In Breve
- Qual è la situazione attuale della produzione idroelettrica in Italia?
- La produzione idroelettrica è diminuita del 38,5% a maggio 2026 rispetto allo stesso mese del 2025.
- Quali sono le cause della crisi idroelettrica?
- Le cause includono una primavera secca e temperature elevate che hanno ridotto l'apporto idrico.
- Cosa si prevede per l'estate 2026?
- L'estate 2026 si preannuncia incerta, con il mese di luglio cruciale per le riserve idriche.
L’industria idroelettrica italiana sta vivendo un periodo di difficoltà, con segnali preoccupanti per l’estate 2026. I dati recenti mostrano una diminuzione della produzione di energia rinnovabile idroelettrica, con un calo del 38,5% a maggio rispetto allo stesso mese del 2025. Nei primi cinque mesi del 2026, la produzione è scesa complessivamente del 19,3% rispetto allo stesso periodo dell’anno precedente, dopo un 2025 già in calo del 21,2% rispetto al 2024.
Le cause di questa crisi sono molteplici. La primavera di quest’anno è stata più secca del previsto, con temperature elevate a giugno che hanno ulteriormente ridotto l’apporto idrico. Tra marzo e maggio, le precipitazioni nel Nord Italia sono diminuite tra il 30% e il 50%. Inoltre, l’evaporazione ha aumentato le perdite d’acqua, mentre lo scioglimento delle nevi è avvenuto in anticipo, portando a un equivalente idrico nivale medio in Italia in calo del 14% a marzo e quasi 50% ad aprile.
Le statistiche sulle precipitazioni evidenziano un andamento preoccupante: a febbraio si è registrato un incremento del 44%, ma a marzo si è assistito a una diminuzione del 5%, seguita da cali del 40% ad aprile e del 32% a maggio. Questa combinazione di minori precipitazioni e scioglimento precoce della neve rende incerta la stagione idroelettrica, con il mese di luglio che si preannuncia cruciale per le riserve.
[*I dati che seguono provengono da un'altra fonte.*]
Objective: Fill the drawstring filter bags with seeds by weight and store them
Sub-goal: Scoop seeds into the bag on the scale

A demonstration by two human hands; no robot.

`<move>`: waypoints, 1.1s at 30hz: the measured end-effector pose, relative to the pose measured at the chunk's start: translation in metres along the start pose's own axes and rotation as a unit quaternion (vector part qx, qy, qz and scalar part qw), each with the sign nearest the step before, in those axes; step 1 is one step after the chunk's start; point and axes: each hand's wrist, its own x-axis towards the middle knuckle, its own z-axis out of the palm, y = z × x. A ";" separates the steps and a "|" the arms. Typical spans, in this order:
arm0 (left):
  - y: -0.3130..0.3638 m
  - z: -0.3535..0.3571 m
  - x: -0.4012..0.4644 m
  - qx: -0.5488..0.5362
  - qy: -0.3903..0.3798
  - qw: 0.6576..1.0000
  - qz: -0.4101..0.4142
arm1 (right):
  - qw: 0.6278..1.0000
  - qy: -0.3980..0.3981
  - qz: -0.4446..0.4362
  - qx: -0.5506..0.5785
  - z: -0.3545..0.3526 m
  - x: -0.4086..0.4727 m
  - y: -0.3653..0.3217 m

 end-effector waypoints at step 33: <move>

Diversi operatori del settore segnalano che i livelli degli invasi sono inferiori alle medie storiche. In particolare, per alcune dighe gestite da gruppi industriali, la disponibilità d’acqua è attualmente inferiore di circa il 40% rispetto alle medie storiche. In Alto Adige, i bacini mostrano un riempimento mediamente inferiore del 30-40% rispetto al consueto.
Per far fronte alle esigenze irrigue, a fine giugno sono stati programmati rilasci dal lago di Como pari a 4 milioni di metri cubi al giorno per 15 giorni, con contributi percentuali da parte dei concessionari delle dighe. A livello regionale, in Lombardia è stato rilevato un deficit del 36% in laghi, invasi ed equivalente idrico nivale rispetto alla media, un miglioramento rispetto al -61% registrato nello stesso periodo del 2022. In Trentino, la precipitazione cumulata alla stazione di Trento Laste al 31 maggio risultava circa il 40% inferiore alla media ventennale, e alcune multiutility hanno già registrato riduzioni di produzione del 24% nel primo trimestre.
Le società operative nel settore idroelettrico sottolineano l’urgenza di investimenti e di interventi regolatori per la gestione delle concessioni. La valutazione finale sull’andamento della stagione idroelettrica dipenderà dall’evoluzione delle precipitazioni e delle temperature nei prossimi mesi, elementi che determineranno se la produzione si manterrà sotto la media senza però raggiungere i minimi storici di annate eccezionalmente siccitose.